=== Recorded data ===
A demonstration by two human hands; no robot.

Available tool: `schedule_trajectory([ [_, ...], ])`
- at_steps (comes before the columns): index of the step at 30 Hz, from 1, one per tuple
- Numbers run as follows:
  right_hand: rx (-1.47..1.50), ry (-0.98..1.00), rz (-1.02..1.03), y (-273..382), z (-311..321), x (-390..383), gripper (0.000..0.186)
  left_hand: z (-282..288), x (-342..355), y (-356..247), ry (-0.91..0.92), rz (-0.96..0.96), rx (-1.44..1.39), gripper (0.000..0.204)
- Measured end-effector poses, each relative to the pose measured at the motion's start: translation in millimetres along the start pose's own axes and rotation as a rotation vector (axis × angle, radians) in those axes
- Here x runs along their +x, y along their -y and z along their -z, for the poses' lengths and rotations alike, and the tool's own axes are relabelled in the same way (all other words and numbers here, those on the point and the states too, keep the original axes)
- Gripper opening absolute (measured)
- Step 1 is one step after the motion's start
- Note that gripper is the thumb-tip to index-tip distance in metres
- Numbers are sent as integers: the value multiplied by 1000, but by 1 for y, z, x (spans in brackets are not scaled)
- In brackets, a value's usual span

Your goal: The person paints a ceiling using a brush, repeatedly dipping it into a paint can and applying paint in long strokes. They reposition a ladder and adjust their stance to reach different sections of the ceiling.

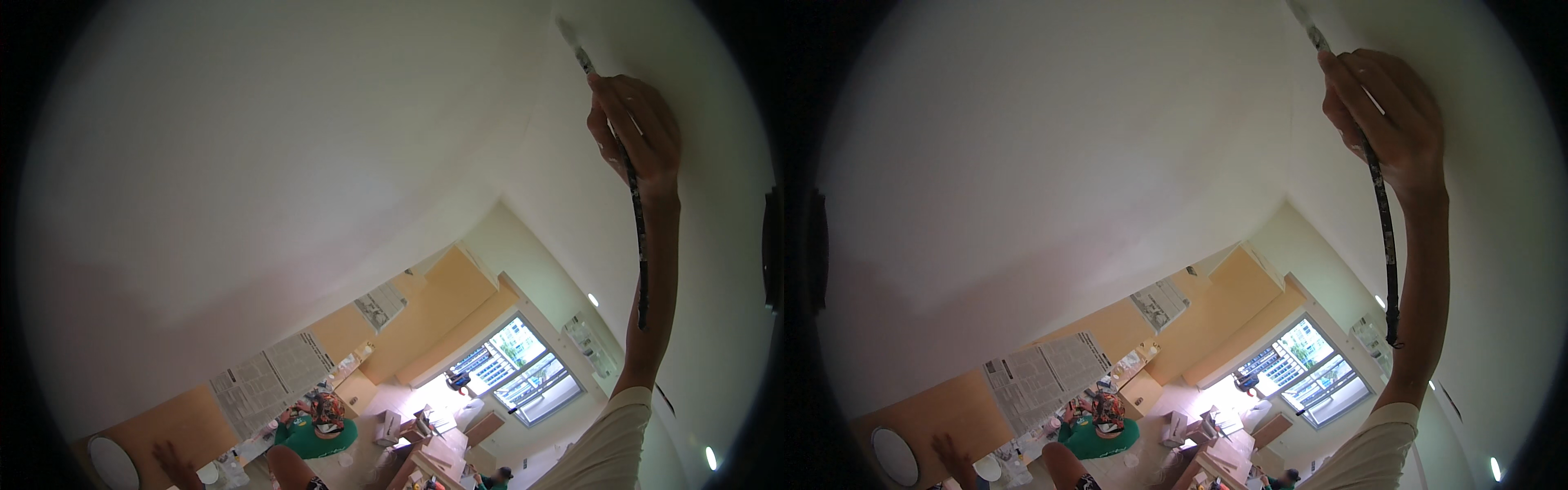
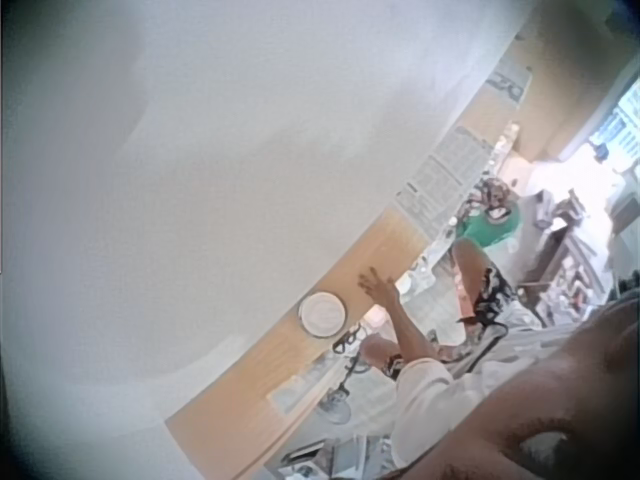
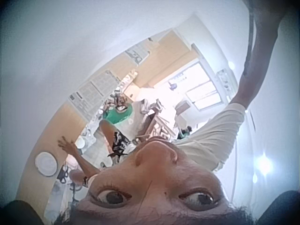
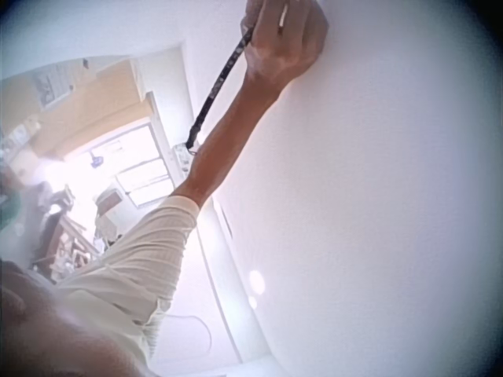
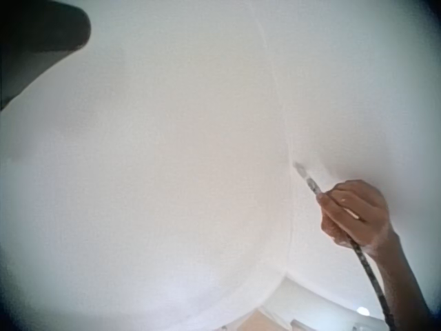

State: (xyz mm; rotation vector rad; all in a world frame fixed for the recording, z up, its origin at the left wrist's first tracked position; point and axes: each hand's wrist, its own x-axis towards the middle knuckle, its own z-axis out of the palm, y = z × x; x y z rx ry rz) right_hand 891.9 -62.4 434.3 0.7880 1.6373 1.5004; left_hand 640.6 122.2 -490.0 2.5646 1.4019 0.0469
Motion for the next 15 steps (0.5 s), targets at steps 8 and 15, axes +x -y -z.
schedule_trajectory([
  [8,13,82,-44,1,-11,-23,57,-8,-5,8,-40,6,-7,86],
  [15,194,80,-61,-3,-5,-24,64,3,-3,2,19,19,32,84],
])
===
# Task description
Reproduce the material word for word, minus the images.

# Result
A demonstration by two human hands; no robot.

Available tool: `schedule_trajectory([ [_, ...], ])`
- at_steps (comes before the columns): index of the step at 30 Hz, from 1, one per tuple
- Numbers run as follows:
  right_hand: rx (-1.47..1.50), ry (-0.98..1.00), rz (-1.02..1.03), y (-273..382), z (-311..321), x (-390..383), gripper (0.000..0.186)
  left_hand: z (-282..288), x (-342..355), y (-356..247), ry (-0.91..0.92), rz (-0.96..0.96), rx (-1.44..1.39), gripper (0.000..0.204)
- Measured end-effector poses, each relative to the pose measured at the motion's start: translation in millimetres along the start pose's own axes and rotation as a rotation vector (axis × angle, radians) in those axes
- Here x runs along their +x, y along their -y and z along their -z, for the poses' lengths and rotations alike, and the tool's own axes are relabelled in the same way (all other words and numbers here, those on the point and the states too, keep the original axes)
- Gripper opening absolute (measured)
- Step 1 is one step after the motion's start
- Note that gripper is the thumb-tip to index-tip distance in metres
- Numbers are sent as integers: the value multiplied by 1000, but by 1 for y, z, x (spans in brackets are not scaled)
- In brackets, a value's usual span

Your goal: The person paints a ceiling using a brush, repeatedly dipping it into a paint can and applying paint in long strokes. They reposition a ladder and adjust their stance to reach different sections of the ceiling.


State: (xyz mm; rotation vector rad; all in a world frame fixed for the recording, z up, its origin at the left wrist's first tracked position; point and axes: each hand's wrist, its own x-axis towards the middle knuckle, its own z-axis out of the palm, y = z × x; x y z rx ry rz) right_hand 891.9 -62.4 434.3 0.7880 1.6373 1.5004; left_hand 640.6 122.2 -490.0 2.5646 1.4019 0.0469
Motion for the next 15 steps (0.5 s), targets at steps 8 and 15, axes +x -y -z.
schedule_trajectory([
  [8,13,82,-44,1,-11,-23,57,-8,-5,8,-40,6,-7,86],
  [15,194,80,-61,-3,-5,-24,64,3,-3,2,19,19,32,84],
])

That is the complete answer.